Making Better Custom Software Estimates

A friend asked me on the spur of the moment to give a short talk on estimating for his team-lead meeting. They were facing the somewhat daunting task of estimating and planning phase three of a large enterprise software adoption project.

Trying to provide help to another team made me reflect on this question: Why is estimation so hard, and so disliked by technical staff?

Why is estimation hard and universally unloved? For one thing, it’s a discouraging problem: ambiguous, fuzzy, imprecise, full of unknown factors, risky, consequential. You never have all the information you want. You worry about your second-order ignorance (what you don’t know, you don’t know).
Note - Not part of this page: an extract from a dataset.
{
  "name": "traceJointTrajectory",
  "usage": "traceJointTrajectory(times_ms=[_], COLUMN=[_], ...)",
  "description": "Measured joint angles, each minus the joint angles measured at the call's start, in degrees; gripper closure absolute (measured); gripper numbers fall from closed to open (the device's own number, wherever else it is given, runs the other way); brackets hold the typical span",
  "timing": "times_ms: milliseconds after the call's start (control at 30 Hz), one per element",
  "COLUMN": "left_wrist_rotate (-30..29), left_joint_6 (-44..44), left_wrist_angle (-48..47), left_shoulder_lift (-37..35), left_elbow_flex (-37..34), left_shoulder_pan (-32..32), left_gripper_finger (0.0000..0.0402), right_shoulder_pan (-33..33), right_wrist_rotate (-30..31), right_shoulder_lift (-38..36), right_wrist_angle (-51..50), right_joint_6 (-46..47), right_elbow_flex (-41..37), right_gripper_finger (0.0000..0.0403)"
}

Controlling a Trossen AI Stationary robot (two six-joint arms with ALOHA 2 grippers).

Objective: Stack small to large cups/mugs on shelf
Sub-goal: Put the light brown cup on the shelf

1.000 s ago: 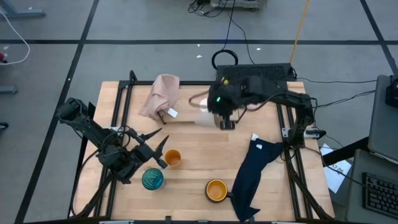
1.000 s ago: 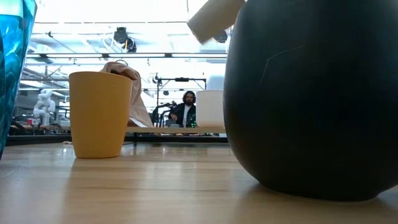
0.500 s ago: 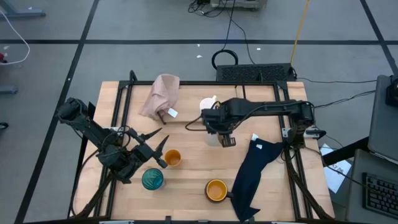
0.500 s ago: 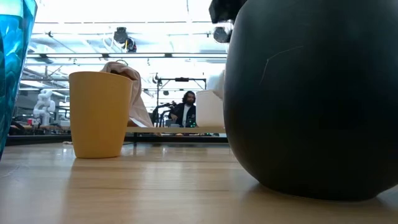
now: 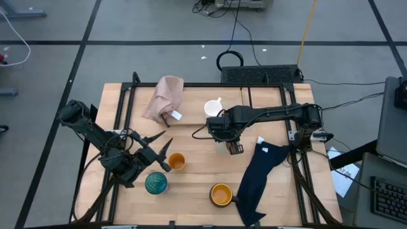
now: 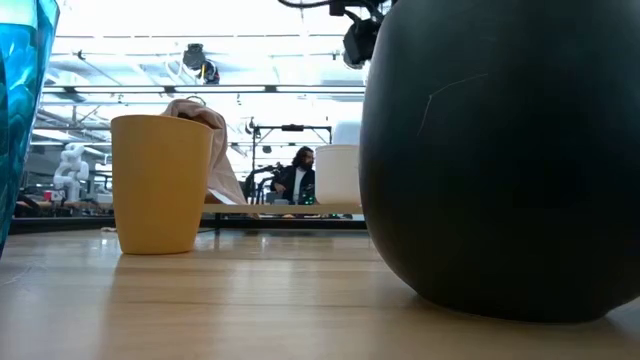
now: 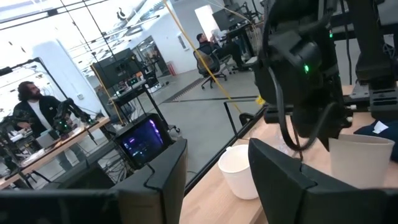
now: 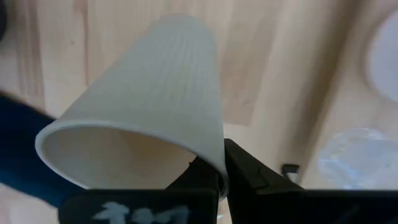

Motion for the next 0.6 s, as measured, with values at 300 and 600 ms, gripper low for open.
traceJointTrajectory(times_ms=[300,600], left_wrist_rotate=[0.00,0.00], left_joint_6=[0.02,0.13], left_wrist_angle=[0.00,-0.01], left_shoulder_lift=[0.00,0.00], left_elbow_flex=[0.02,0.02], left_shoulder_pan=[0.00,0.00], left_gripper_finger=[0.0229,0.0229], right_shoulder_pan=[0.04,0.13], right_wrist_rotate=[-0.37,-0.17], right_shoulder_lift=[0.08,3.23], right_wrist_angle=[0.37,-1.60], right_joint_6=[-0.11,-0.62], right_elbow_flex=[-4.25,-5.81], right_gripper_finger=[0.0403,0.0403])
On the other hand, it’s not like we have a choice about tackling this thorny problem. The business needs to synchronize other decisions with the work we do: they have to plan sales and marketing, to budget, do return analyses, schedule resources, etc. And we certainly have selfish reasons to participate and do this well: missing a schedule commitment or overrunning a budget should injure our professional pride. It can also result in pressure to work beyond our sustainable pace and make personal sacrifices to our jobs.

When it comes to effective estimation, we should remember Voltaire’s caution about perfection being the enemy of the good.
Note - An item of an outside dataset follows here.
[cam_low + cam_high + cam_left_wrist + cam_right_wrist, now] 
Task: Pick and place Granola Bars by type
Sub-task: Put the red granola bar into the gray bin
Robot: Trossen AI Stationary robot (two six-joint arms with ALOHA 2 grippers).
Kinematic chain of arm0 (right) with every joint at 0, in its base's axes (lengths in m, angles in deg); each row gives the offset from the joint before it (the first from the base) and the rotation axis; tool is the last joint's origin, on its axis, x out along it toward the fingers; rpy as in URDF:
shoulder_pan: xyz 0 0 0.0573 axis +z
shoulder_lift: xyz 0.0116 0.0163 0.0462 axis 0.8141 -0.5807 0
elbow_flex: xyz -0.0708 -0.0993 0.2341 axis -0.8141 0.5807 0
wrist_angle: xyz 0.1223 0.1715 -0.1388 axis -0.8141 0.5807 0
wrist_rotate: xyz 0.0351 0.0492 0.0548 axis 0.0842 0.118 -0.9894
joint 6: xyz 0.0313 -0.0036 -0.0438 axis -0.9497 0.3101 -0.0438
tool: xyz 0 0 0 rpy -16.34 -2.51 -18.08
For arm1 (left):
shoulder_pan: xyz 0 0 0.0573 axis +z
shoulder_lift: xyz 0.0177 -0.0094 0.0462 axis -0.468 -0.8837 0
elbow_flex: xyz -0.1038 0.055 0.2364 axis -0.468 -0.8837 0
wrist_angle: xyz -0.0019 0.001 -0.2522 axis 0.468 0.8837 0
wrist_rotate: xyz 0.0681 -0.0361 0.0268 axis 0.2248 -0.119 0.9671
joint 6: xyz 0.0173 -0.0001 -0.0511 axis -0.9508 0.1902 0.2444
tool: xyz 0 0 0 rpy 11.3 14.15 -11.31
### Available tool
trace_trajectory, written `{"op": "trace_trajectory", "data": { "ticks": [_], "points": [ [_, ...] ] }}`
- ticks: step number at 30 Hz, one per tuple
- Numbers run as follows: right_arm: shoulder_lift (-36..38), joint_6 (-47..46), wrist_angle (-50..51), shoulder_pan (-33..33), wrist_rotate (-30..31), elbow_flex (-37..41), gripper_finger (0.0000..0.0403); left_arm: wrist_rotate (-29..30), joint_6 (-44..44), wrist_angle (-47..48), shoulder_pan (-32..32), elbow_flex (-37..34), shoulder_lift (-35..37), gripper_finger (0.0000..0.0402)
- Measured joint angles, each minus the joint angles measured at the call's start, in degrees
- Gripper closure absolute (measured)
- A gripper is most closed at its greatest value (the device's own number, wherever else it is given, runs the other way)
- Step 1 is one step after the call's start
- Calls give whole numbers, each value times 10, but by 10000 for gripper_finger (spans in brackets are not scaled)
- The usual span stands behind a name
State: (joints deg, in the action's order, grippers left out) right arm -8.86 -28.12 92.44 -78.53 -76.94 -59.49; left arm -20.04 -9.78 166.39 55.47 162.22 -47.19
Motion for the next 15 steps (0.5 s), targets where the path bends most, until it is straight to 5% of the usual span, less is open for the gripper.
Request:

Happily, there are some simple techniques we’ve learned to significantly increase our effectiveness and accuracy on this important work. I decided to organize my impromptu talk around the shortcomings of a typical, un-enlightened estimation effort.
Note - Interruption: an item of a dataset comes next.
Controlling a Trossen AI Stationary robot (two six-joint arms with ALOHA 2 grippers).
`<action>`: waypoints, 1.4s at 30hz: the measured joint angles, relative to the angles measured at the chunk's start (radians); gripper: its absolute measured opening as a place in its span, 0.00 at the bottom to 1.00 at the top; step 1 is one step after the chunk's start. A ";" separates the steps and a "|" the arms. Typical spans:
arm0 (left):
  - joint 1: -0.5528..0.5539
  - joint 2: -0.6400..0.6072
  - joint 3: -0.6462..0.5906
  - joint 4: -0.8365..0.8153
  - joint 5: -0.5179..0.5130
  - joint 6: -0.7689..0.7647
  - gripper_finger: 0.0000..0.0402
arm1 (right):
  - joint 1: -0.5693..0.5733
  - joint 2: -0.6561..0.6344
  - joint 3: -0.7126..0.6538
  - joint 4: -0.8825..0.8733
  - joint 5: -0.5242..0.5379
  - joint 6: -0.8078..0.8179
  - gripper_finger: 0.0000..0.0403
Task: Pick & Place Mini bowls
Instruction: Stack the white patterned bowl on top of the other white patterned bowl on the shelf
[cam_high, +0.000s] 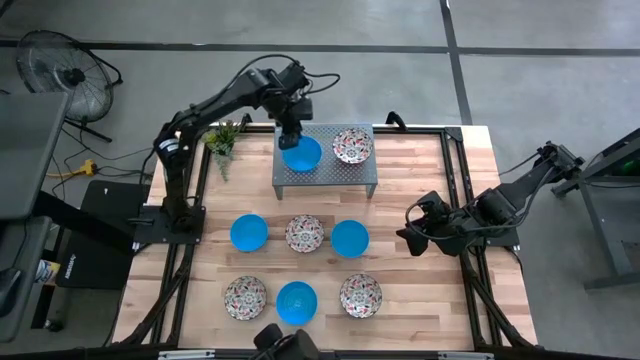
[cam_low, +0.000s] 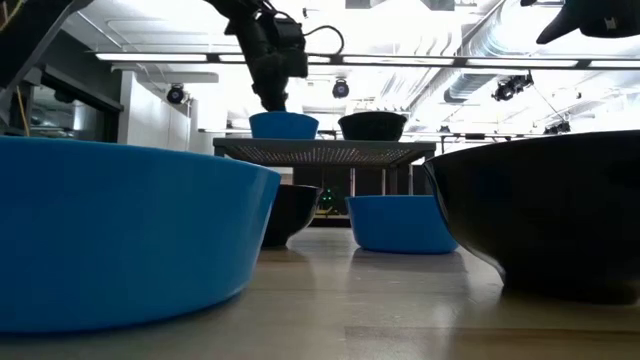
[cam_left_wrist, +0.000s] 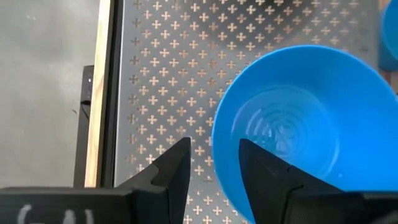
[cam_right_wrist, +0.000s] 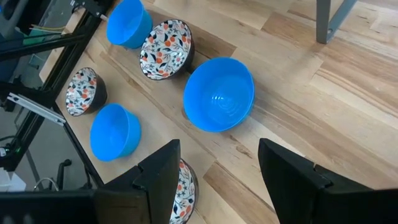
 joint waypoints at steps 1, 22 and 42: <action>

Here’s what I’ve seen is pretty typical when a team makes a genuine effort to estimate, but isn’t familiar with some of the techniques I’m going to describe. Naive estimates are usually:

  1. made on very big things,
  2. constructed by the manager or team-lead only,
  3. not data-driven,
  4. based on little or no concrete investigation,
  5. expressed in absolute values of time,
  6. expressed to a false level of significance,
  7. created from single point estimates,
  8. independent of the calendar,
  9. independent of risks or assumptions.

Decomposition

Decomposition, breaking big things into multiple small things, is a critical element to improving your estimates.

Decomposition refers to breaking something large (a project, a feature, an interface) into multiple, smaller things (tasks, stories, widgets, phases, etc). Rather than estimate the big thing, we estimate all the small things and add them up.

The smaller the chunks, the more accurate the estimate. I don’t know who’s proved this, or who observed it first, but it’s certainly true in our experience. Partly it’s the conversation you have, as a team, in decomposing a problem for estimation. That work, the beginning of a shared mental model for the project, reveals misunderstandings, hidden features, requirements, dependencies and constraints, and creates a set of smaller estimation problems.

It’s not lots of fun, so we “share the pain” and do it in at least a pair, if not the whole team. The positive side effect of this approach is that you build responsibility and buy-in from the team for the estimate. On the other hand, doing it with the whole team certainly increases the cost of the estimate. The tradeoff between improved accuracy and decreased cost differs by context.

Divide and conquer.

Team Estimates

The team needs to own the estimate, so the team needs to make the estimate.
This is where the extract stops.